Omer n'entrait pas dans l'église (il n'y a plus
de place, prétendait-il...), mais attendait ponctuellement la fin de la
messe en discutaillant sur le parvis. Les soucis de Pan-Pan finirent
par l'émouvoir, et il se décida à prendre les choses en main. Ciel!
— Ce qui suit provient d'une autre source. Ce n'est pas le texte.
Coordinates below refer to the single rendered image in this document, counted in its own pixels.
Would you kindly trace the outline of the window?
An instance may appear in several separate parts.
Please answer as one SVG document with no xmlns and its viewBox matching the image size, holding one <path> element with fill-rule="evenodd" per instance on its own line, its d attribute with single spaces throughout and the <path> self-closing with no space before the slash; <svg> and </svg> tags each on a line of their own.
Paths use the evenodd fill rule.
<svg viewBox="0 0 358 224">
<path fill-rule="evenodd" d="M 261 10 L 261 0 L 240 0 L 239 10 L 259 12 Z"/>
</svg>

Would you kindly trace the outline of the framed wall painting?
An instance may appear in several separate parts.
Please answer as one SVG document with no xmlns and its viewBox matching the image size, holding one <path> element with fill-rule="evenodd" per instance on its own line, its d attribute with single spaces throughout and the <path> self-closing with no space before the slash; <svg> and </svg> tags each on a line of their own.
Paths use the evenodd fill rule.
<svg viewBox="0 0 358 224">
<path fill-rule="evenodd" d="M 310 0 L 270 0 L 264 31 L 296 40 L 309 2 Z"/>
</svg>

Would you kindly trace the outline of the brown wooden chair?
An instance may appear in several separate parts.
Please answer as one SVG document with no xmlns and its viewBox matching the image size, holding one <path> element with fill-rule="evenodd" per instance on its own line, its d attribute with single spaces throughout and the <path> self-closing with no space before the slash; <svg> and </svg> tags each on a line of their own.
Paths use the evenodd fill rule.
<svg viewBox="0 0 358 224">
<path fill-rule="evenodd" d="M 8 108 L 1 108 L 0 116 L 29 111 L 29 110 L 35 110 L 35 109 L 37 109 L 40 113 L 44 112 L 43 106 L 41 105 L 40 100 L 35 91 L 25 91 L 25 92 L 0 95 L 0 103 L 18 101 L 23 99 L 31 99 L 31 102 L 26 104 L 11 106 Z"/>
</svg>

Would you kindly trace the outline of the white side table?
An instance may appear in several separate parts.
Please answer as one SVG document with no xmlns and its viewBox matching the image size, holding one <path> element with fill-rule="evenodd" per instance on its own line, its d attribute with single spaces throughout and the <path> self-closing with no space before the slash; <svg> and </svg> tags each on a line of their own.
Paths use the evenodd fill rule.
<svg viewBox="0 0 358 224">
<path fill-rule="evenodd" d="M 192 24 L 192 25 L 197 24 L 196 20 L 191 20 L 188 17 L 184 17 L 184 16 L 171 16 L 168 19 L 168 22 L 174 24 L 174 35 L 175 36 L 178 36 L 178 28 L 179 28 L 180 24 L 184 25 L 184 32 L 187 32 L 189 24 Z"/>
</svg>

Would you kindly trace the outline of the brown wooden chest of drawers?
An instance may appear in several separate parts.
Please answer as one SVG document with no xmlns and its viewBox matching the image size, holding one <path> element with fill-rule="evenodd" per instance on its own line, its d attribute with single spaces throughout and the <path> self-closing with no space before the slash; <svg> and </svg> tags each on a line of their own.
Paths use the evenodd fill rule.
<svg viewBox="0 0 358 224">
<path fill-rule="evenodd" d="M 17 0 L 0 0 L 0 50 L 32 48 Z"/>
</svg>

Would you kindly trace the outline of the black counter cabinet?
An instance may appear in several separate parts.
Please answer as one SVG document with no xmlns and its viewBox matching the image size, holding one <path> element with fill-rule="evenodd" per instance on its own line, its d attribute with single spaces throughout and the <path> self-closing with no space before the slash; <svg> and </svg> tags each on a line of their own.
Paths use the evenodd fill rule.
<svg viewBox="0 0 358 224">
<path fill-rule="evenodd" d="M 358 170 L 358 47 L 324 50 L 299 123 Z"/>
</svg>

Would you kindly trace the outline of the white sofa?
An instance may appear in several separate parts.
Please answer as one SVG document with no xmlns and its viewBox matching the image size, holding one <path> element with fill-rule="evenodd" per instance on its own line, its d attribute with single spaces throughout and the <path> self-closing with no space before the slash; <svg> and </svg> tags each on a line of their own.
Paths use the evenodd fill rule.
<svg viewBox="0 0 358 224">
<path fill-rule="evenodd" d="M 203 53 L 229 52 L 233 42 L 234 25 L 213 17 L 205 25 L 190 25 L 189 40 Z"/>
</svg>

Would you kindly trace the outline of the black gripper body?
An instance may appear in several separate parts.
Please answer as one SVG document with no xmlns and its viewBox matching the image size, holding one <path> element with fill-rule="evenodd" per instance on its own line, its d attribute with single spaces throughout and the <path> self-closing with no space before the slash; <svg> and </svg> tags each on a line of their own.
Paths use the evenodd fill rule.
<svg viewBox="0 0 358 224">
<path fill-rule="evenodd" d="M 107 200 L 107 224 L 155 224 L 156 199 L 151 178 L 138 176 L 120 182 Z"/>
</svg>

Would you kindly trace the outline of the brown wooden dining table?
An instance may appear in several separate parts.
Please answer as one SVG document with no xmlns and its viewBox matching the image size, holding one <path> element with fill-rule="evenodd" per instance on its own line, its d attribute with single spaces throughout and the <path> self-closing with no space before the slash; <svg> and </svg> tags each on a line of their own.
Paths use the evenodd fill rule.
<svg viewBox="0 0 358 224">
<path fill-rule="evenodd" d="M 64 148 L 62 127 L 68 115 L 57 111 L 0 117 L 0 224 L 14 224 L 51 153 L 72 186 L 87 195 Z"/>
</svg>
Bientôt, on sut qu'il organisait une "Quête publique, laïque et
apostolique, pour la restauration d'un monument communal". Comme par
hasard, cette quête tomba le jour d'ouverture de la chasse. Omer et
Pan-Pan, fusil à l'épaule, entreprirent la tournée de chaque foyer. Le
curé, célèbre pour sa maladresse (il tirait toujours deux fois, pan,
pan, mais ne tuait jamais rien), posait négligemment son arme sur la
table de la cuisine...
- Attention, s'inquiétaient les mères, un
accident est si vite arrivé! Vous êtes sûr, Monsieur le curé, que votre
fusil n'est pas chargé?
Les billets sortaient. S'ils n'étaient pas assez gros, Omer
baladait son "douze" à hauteur des yeux, de façon
acrobatique.
- Doucement Omer! Tu vas éborgner le grand-père. Et éloigne ta pétoire:
tu te souviens quand tu avais oublié dans le canon une cartouche de
chevrotines qui a fini dans ton morbier?
On leur aurait donné toute la maison pourvu qu'ils tournent les talons!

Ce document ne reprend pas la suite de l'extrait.